-- Work instructions --
What is wanted is an exact copy of the lines from the top of the listing through the line containing "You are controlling".

-- Data excerpt --
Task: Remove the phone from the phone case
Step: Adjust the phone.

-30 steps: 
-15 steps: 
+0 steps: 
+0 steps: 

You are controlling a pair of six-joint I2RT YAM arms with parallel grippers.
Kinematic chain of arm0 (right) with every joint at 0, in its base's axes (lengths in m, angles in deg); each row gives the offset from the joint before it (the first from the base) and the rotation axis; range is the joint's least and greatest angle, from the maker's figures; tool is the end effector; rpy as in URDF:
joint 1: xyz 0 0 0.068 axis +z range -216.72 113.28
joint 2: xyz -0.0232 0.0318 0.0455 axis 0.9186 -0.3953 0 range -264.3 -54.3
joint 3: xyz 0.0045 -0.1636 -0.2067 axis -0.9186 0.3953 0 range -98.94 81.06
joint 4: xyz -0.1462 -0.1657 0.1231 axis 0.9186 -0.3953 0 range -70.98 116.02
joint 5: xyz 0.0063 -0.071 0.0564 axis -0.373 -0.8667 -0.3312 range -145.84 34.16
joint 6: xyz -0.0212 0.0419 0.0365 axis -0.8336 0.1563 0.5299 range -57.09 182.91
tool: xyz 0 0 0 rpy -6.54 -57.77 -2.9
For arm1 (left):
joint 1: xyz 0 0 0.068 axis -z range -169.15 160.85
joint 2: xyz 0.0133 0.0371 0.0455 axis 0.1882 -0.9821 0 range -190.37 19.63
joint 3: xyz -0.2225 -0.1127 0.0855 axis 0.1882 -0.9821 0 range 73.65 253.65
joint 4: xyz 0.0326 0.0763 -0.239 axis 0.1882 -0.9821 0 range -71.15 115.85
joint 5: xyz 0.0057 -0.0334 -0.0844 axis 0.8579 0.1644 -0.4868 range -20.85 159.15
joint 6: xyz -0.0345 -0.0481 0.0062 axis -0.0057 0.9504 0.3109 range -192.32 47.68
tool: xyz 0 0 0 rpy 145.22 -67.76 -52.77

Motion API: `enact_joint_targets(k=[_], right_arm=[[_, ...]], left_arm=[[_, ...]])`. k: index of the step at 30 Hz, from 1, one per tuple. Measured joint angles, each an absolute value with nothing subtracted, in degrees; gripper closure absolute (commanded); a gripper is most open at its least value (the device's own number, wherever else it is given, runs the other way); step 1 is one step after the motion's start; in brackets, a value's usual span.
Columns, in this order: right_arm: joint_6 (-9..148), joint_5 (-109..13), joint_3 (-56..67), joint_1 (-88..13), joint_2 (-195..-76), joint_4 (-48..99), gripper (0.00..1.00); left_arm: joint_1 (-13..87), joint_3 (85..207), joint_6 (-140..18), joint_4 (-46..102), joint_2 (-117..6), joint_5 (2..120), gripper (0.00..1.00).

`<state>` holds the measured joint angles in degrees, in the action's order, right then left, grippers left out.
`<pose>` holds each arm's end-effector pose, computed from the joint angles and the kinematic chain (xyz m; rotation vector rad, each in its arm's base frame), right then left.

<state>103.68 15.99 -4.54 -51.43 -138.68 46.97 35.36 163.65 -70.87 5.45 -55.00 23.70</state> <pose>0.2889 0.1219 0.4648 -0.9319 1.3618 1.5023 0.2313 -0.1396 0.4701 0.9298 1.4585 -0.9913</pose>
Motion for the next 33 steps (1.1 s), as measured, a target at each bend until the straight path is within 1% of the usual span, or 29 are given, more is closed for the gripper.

-- Task answer --
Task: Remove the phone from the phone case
Step: Adjust the phone.

-30 steps: 
-15 steps: 
+0 steps: 
+0 steps: 

You are controlling a pair of six-joint I2RT YAM arms with parallel grippers.

No further output is required.